P ARMI les femmes incontinentes, 80 % souffrent d'une incontinence d'effort, soit isolée, soit mixte, c'est-à-dire associée à une incontinence par impériosité. Divers traitements existent : colposuspension, pose d'un sphincter urinaire artificiel ou encore injections de particules de Téflon dans la paroi urétrale. Au cours des deux dernières années, la technique de soutènement sous-urétral sans tension et sans fixation par bandelettes, TVT (Tension-Free Vaginal Tape), a pris de plus en plus d'importance.
Réservée tout d'abord aux indications d'incontinence d'effort isolée, pour laquelle elle a obtenu d'excellents résultats, cette technique chirurgicale s'est étendue aux incontinences d'effort pures ou mixtes, associées ou non à un prolapsus. Mais cette association est-elle compatible ?
Partant de certaines constatations, il a semblé intéressant d'associer les deux gestes. La chirurgie du prolapsus permet de corriger et de soutenir la ptose. Effectuée sans geste sous ou para-urétral, elle ne modifie pas l'équilibre continence-miction. En revanche, une traction postérieure (promontoire-sacrum) peut entraîner une incontinence urinaire par ouverture de l'angle urétro-vésical postérieur.

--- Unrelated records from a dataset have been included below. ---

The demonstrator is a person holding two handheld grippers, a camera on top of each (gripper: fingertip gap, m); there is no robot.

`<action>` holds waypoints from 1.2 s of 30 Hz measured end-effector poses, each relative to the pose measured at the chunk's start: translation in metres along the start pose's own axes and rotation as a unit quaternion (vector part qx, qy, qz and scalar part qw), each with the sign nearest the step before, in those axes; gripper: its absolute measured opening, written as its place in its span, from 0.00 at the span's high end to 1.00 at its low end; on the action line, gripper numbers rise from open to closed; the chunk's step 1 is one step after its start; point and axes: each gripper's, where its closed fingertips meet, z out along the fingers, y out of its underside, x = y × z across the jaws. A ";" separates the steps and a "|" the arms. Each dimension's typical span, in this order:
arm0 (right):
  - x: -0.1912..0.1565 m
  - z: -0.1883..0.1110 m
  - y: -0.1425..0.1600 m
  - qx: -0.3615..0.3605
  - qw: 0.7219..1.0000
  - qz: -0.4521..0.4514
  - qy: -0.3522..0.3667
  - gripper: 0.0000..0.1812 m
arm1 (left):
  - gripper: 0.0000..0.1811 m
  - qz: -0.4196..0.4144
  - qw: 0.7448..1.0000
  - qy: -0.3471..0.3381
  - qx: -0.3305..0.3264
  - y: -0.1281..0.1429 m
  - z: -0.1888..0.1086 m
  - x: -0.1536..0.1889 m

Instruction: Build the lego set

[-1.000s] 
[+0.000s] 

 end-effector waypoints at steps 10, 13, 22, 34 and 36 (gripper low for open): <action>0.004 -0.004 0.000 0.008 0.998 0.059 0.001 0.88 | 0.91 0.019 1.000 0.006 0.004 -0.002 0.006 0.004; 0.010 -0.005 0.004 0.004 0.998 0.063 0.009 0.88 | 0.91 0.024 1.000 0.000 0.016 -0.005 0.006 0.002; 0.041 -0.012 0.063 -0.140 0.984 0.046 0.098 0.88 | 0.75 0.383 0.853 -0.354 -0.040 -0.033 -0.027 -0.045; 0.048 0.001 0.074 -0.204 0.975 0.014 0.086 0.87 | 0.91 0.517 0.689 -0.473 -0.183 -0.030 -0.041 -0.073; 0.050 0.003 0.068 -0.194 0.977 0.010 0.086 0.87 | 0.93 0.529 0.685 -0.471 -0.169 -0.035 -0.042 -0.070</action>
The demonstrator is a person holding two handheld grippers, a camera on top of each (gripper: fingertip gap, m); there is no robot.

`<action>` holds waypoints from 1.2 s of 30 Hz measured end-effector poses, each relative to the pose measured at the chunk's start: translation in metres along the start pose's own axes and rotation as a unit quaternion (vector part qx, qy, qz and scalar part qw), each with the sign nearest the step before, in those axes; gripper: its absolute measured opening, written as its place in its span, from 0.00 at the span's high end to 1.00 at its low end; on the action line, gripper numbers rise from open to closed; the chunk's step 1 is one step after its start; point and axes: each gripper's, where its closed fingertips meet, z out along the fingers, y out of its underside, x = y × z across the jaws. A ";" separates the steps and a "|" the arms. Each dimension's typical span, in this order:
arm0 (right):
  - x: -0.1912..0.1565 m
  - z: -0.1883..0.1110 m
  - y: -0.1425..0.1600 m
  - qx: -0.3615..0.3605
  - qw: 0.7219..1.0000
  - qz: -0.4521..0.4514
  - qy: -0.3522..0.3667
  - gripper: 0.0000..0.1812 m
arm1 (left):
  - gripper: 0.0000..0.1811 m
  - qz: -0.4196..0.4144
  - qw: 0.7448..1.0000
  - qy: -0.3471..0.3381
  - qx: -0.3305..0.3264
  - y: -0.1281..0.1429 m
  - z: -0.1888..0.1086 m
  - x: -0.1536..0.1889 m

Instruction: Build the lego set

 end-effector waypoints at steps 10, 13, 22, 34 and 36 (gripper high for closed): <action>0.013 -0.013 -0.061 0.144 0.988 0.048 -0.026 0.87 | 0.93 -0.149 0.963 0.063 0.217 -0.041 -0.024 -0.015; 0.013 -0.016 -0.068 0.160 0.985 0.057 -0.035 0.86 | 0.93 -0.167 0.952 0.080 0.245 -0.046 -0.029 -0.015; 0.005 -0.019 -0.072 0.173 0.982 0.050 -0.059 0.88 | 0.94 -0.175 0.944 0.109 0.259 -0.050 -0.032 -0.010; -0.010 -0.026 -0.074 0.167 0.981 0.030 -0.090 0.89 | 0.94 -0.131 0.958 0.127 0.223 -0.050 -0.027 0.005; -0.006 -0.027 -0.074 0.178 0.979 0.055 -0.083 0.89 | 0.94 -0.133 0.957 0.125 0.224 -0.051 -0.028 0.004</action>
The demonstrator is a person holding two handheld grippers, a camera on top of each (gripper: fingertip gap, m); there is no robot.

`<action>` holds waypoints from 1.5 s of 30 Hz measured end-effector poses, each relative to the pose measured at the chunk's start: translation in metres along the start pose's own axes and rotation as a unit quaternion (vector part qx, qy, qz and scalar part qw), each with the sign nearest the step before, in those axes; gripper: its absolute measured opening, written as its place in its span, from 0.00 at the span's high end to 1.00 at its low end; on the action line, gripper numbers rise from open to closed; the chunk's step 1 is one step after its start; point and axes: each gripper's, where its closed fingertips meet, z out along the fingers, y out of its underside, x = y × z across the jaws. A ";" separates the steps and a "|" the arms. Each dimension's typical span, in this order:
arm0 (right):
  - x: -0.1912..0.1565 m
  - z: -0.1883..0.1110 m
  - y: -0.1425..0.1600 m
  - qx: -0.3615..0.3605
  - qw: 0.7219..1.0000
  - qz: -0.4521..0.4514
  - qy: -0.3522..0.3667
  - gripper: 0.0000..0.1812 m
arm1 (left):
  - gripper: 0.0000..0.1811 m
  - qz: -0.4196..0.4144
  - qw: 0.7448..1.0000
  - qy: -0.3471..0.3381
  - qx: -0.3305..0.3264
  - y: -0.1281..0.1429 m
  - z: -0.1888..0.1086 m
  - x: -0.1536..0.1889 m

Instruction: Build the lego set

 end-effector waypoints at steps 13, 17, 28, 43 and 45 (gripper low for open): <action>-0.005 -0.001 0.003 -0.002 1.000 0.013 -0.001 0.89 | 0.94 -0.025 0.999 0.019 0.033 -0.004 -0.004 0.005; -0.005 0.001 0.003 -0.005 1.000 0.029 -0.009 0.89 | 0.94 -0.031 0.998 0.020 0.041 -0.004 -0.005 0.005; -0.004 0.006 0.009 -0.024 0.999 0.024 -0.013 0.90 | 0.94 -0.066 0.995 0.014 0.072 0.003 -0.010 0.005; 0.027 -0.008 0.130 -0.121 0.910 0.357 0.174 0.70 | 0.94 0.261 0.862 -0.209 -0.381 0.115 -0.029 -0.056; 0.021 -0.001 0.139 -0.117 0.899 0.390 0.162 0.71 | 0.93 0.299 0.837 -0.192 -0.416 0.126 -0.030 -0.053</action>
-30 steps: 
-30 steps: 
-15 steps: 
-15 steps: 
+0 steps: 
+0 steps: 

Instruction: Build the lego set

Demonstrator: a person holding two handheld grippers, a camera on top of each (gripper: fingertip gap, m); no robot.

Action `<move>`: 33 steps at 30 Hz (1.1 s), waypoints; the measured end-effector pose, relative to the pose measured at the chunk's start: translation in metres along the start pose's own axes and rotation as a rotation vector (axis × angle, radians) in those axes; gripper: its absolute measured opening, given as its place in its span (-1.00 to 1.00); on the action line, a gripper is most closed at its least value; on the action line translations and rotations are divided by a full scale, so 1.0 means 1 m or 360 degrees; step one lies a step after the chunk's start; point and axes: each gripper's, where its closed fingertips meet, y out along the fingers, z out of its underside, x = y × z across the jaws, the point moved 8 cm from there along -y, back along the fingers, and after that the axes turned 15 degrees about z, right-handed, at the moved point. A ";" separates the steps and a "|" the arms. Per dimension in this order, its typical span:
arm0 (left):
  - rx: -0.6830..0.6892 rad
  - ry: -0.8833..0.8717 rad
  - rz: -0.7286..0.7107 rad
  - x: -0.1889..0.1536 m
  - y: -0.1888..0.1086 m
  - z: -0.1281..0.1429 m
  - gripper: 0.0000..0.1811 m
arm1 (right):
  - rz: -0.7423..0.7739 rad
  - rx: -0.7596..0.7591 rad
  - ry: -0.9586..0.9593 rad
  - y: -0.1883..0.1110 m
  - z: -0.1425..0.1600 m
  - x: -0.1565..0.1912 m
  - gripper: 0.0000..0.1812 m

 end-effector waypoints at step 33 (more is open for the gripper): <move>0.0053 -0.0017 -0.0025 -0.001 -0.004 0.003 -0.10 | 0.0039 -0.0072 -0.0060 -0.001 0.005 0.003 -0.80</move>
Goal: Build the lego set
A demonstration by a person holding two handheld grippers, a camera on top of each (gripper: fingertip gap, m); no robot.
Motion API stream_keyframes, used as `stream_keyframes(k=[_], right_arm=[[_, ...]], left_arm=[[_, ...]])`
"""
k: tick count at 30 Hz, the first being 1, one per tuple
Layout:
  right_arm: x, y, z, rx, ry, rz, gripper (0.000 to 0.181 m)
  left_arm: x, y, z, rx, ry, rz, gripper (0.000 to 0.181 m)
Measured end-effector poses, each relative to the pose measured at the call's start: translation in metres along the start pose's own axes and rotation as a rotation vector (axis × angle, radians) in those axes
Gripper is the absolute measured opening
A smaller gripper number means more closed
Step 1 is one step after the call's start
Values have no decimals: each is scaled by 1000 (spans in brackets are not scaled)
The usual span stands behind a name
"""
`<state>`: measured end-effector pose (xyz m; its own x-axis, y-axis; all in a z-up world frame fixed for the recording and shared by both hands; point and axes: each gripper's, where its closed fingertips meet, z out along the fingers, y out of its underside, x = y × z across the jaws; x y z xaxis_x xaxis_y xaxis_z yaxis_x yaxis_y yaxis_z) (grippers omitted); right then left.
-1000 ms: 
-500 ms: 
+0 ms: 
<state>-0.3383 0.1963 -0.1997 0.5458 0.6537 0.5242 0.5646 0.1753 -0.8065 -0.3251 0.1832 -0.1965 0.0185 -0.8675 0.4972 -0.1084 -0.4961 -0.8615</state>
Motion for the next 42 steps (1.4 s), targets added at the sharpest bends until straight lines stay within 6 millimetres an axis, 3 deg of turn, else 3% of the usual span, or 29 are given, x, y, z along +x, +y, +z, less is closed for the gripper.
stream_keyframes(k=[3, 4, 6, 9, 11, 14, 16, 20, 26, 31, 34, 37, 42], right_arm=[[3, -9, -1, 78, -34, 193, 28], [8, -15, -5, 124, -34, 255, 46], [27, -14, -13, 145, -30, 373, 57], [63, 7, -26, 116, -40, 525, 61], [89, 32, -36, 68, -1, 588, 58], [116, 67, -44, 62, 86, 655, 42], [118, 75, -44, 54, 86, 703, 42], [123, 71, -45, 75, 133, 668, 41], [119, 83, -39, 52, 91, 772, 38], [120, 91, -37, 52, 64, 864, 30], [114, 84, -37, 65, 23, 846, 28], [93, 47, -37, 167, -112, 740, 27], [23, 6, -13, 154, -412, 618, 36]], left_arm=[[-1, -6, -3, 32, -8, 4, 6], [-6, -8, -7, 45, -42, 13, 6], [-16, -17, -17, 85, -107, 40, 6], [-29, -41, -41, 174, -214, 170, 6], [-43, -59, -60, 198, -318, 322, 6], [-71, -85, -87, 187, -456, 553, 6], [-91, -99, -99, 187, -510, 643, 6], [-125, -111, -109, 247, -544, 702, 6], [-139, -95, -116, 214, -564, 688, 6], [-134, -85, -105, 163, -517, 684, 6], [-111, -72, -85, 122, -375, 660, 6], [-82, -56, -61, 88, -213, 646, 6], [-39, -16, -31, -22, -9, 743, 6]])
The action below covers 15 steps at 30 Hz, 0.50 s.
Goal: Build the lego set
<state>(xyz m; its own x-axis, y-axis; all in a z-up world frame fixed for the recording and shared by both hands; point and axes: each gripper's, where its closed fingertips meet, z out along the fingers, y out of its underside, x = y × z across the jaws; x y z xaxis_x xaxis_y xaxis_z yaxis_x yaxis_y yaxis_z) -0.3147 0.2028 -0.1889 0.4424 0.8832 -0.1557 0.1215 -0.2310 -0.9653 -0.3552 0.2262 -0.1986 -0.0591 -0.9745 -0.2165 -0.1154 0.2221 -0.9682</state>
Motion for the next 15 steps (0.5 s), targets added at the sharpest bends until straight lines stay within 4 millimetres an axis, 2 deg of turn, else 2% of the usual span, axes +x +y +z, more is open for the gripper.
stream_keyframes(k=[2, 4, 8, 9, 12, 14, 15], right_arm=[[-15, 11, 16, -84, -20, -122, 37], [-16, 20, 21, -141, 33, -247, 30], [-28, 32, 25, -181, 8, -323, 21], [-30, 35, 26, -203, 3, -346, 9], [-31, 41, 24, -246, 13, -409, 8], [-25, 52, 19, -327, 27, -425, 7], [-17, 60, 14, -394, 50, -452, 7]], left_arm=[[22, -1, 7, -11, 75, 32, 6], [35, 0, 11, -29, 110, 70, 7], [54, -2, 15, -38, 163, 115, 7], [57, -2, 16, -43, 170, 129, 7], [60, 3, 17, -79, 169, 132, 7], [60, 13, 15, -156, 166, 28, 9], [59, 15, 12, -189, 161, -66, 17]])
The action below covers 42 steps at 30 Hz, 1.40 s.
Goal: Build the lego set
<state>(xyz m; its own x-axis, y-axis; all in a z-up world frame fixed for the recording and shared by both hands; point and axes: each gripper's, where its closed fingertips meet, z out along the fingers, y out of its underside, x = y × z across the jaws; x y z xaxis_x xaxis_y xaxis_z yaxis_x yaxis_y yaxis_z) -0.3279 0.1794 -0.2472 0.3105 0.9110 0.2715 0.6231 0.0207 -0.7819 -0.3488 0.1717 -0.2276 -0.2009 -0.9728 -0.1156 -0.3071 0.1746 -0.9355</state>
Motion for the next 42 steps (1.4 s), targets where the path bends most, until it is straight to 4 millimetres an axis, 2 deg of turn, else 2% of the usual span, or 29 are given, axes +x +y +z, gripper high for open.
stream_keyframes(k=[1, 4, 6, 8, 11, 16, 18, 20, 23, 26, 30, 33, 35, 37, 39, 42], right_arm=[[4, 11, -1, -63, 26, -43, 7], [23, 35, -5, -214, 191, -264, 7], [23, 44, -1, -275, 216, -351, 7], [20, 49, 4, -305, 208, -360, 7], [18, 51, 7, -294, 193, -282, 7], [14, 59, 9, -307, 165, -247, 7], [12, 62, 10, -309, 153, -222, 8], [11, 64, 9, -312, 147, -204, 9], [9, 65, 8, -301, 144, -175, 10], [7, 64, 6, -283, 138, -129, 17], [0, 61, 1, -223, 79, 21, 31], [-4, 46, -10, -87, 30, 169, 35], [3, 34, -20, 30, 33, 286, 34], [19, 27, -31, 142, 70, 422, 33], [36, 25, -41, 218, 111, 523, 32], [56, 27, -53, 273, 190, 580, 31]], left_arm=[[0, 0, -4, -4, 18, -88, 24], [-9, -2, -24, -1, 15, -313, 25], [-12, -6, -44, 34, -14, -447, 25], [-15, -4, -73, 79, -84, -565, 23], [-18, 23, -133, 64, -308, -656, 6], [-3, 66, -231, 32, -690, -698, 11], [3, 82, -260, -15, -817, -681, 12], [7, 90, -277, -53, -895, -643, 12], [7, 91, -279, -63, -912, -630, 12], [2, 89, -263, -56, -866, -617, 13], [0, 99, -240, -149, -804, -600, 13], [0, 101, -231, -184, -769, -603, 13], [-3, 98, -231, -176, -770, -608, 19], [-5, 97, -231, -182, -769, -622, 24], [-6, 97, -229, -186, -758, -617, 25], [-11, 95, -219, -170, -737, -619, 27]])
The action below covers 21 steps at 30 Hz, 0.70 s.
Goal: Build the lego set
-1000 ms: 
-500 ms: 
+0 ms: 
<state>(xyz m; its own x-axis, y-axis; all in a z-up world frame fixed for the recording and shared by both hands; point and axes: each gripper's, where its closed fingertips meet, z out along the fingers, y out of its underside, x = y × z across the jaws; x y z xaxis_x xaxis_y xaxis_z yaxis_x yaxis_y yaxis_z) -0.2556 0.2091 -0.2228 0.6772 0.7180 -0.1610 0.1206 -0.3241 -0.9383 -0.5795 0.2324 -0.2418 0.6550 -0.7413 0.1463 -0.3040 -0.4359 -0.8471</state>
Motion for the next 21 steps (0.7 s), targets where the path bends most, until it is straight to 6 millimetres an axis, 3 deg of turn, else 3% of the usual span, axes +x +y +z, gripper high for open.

La mise en place d'une TVT ne favorise pas l'apparition d'un prolapsus, contrairement à la réalisation d'une colpopexie rétropubienne.
Les résultats d'une étude comparative
Une étude comparative effectuée par le Pr B. Jacquetin (Clermont-Ferrand) a permis de comparer, chez des patientes souffrant d'incontinence d'effort pure ou d'incontinence mixte, les résultats d'une cure TVT isolée et ceux d'une procédure TVT associée à une cure de prolapsus. Les incontinences ont été classées en incontinence d'effort, incontinence par miction impérieuse, syndrome urgences/pollakiurie et difficultés mictionnelles.
La cure du prolapsus a été faite dans un premier temps en veillant à limiter l'incision sur le vagin antérieur afin qu'elle n'atteigne pas la zone du col vésical. Cela permettant ensuite de faire dans un deuxième temps, et par une incision séparée, la mise en place de la prothèse de TVT, après que le test à la toux ait montré une incontinence.
Les taux de guérison de l'incontinence urinaire d'effort ont été comparables dans les deux séries (90 %). Il en a été de même pour le taux de guérison de l'incontinence urinaire mixte : 60 % dans les deux séries. En revanche, le syndrome urgence/pollakiurie a été plus souvent guéri en cas de TVT isolée que dans l'autre série (65 %, contre 54 %).
Enfin, la cure de prolapsus semble avoir induit des difficultés mictionnelles curables, puisque 32 % des patientes traitées par TVT + cure de prolapsus ont eu recours à l'autosondage, contre 5,8 % dans le groupe TVT seule. Les taux de morbidité ont été strictement comparables.
En conclusion, la procédure TVT apparaît aussi sûre et efficace associée à une cure de prolapsus que pratiquée seule. Toutefois, les indications opératoires doivent être convenablement posées et les directives techniques scrupuleusement suivies afin d'éviter les complications opératoires.
Communications des Pr B. Jacquetin (Clermont-Ferrand), Dr R. Villet (Paris), Dr R. Gaston (Bordeaux), Dr M. Cosson (Lille) lors d'un symposium organisé par la société Gynecare à l'occasion du 24e Congrès de la Société internationale francophone d'urodynamique (Lyon).
Anesthésie locale
Effectuée sous anesthésie locale, la TVT permet d'introduire dans l'espace rétropubien, une bandelette Prolène longue de 45 cm et large de 1,1 cm, non résorbable, capable de provoquer une stabilisation urétrale à l'effort. Par voie vaginale, cette bandelette est mise en place à l'aide de deux aiguilles pénétrant la paroi vaginale et ressortant au-dessus du pubis. Une cystoscopie est alors effectuée en per opératoire afin de s'assurer de l'absence de passage endovésical de la bandelette, source future d'infections à répétition. Le chirurgien demande ensuite à la patiente de tousser afin d'effectuer le réglage de la bandelette lors d'un effort. Les deux extrémités de la bandelette sont alors sectionnées au ras de la peau au-dessus du pubis, et l'incision vaginale est fermée par des points séparés de fil résorbable.
La patiente est hospitalisée 24 à 48 heures et peut reprendre une activité normale à sa sortie.
Il lui est cependant recommandé d'attendre un mois avant de reprendre une activité sexuelle ou sportive.